What you have to do ::
Give again, word for word, every line below from the one that has "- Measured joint" through the one that has "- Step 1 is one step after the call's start", both included, and no others.

Data excerpts ::
:::

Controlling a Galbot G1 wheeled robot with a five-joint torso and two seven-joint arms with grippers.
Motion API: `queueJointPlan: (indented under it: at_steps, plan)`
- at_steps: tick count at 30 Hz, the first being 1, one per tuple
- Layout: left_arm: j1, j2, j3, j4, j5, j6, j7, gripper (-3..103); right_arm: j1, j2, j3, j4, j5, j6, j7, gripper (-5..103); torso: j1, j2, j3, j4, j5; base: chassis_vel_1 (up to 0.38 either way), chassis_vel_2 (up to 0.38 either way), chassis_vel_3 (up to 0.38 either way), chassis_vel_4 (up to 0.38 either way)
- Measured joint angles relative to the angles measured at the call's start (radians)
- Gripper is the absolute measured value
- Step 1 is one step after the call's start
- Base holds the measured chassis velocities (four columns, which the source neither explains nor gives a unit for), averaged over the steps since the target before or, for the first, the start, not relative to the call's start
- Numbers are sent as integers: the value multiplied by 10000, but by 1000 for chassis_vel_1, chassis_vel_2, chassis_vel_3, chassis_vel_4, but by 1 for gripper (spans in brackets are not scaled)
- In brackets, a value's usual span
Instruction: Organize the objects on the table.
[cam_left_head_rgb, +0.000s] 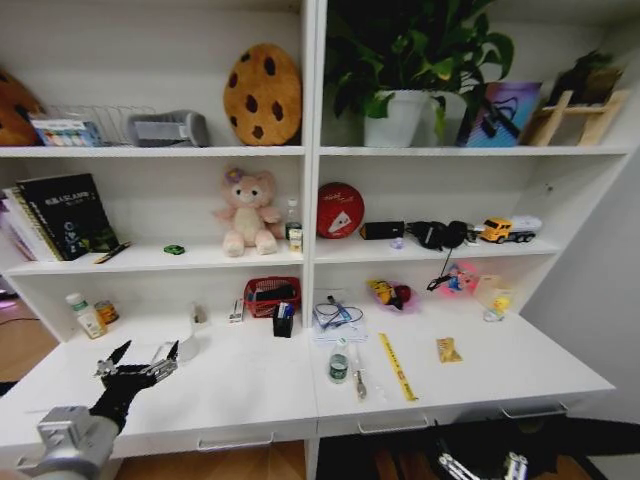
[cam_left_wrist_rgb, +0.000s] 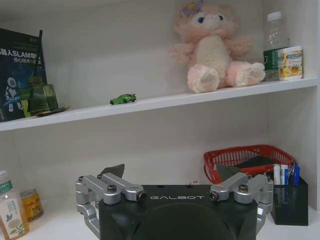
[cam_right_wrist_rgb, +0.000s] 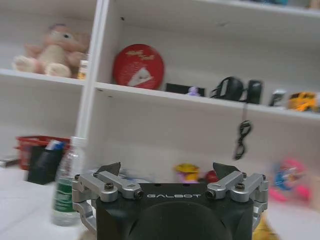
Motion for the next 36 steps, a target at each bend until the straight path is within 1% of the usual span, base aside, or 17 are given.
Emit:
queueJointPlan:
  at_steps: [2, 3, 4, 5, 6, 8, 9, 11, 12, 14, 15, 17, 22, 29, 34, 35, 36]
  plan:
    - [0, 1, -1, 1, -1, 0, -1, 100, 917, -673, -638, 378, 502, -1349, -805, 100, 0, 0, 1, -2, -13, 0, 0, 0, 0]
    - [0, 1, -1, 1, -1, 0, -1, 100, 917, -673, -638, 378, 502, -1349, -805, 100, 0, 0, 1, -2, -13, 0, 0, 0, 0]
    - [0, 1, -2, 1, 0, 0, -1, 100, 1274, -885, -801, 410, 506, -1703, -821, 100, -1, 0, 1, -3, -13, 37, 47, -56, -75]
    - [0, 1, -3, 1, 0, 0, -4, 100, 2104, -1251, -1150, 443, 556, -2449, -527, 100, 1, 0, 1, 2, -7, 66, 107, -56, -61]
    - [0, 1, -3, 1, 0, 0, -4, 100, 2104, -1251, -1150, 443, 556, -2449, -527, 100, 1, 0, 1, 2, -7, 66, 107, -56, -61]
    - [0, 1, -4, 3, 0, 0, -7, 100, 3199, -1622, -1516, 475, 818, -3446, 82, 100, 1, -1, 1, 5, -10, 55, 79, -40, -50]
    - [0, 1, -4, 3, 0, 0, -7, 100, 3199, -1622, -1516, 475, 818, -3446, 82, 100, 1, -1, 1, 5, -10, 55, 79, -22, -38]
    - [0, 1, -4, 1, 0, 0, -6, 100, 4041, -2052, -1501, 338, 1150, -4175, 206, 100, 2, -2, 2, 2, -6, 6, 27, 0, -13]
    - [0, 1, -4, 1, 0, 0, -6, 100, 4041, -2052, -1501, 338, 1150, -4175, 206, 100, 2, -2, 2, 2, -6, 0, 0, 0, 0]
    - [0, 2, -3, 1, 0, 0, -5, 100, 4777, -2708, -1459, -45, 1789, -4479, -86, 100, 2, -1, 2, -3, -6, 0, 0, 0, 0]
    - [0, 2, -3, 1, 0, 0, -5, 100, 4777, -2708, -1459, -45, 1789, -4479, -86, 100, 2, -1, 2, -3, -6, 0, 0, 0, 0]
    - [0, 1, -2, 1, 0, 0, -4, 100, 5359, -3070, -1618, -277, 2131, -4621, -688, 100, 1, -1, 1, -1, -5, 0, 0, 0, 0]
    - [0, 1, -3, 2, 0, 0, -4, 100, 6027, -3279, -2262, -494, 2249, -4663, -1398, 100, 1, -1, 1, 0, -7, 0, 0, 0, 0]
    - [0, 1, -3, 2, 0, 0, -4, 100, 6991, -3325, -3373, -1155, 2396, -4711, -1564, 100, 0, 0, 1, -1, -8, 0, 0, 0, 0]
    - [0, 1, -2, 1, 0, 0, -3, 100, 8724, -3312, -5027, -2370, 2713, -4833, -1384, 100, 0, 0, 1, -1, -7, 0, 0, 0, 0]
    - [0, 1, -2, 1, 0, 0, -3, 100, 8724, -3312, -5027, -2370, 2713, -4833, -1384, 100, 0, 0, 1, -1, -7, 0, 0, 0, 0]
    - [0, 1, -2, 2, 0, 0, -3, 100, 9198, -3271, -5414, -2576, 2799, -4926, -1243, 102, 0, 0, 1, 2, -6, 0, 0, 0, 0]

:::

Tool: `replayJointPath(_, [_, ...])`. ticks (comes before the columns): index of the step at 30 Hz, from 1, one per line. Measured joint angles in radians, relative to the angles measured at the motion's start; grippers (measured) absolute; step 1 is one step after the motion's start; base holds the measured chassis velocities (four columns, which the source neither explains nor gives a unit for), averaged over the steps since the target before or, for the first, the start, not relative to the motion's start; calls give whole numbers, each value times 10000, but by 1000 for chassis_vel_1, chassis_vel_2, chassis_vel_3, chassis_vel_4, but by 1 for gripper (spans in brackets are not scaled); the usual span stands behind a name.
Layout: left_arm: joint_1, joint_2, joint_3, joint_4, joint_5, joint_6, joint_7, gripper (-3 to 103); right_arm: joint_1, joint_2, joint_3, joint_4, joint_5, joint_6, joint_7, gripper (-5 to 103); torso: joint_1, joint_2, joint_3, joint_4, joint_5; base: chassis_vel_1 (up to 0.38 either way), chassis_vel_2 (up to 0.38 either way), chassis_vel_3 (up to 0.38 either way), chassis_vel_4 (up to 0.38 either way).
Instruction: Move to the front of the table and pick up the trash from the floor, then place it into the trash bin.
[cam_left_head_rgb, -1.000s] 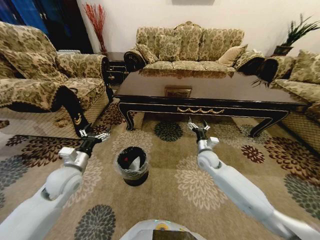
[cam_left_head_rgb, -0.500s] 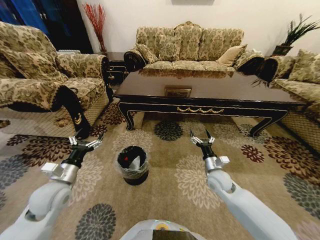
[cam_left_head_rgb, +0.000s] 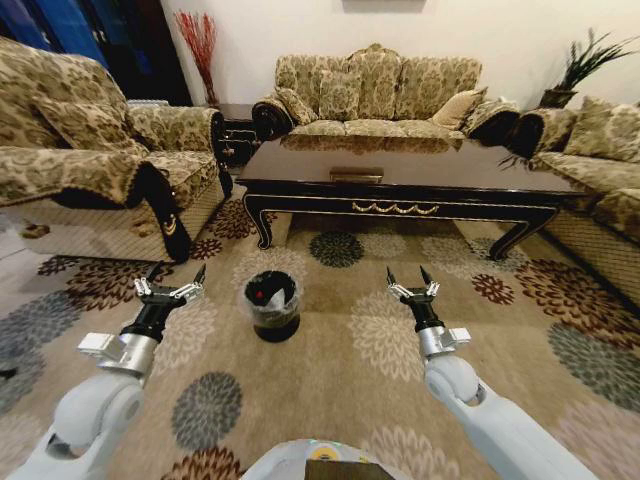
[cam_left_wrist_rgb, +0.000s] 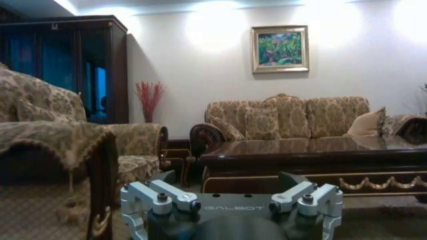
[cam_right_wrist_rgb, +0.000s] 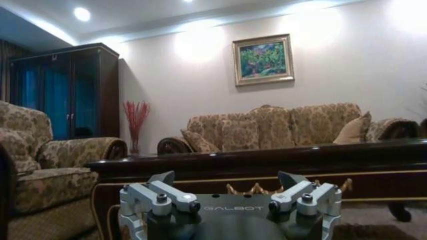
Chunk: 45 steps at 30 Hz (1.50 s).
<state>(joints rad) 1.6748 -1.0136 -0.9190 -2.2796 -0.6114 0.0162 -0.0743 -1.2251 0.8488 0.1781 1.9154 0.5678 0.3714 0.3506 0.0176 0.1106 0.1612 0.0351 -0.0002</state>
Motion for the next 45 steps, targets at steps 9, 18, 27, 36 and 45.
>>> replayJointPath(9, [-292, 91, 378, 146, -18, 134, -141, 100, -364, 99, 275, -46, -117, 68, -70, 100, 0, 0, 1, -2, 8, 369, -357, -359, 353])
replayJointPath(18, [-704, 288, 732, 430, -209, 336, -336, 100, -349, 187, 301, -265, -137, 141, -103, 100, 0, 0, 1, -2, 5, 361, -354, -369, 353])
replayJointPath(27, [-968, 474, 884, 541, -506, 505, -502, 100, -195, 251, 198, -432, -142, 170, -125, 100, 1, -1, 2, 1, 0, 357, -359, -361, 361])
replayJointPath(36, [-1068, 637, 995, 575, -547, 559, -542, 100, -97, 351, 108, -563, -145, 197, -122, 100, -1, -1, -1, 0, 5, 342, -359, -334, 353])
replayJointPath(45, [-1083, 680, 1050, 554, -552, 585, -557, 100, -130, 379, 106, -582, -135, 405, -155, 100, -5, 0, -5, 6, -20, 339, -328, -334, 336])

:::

Response to the exercise ::
- Measured joint angles relative to the angles measured at the call's start (radians)
- Gripper is the absolute measured value
- Step 1 is one step after the call's start

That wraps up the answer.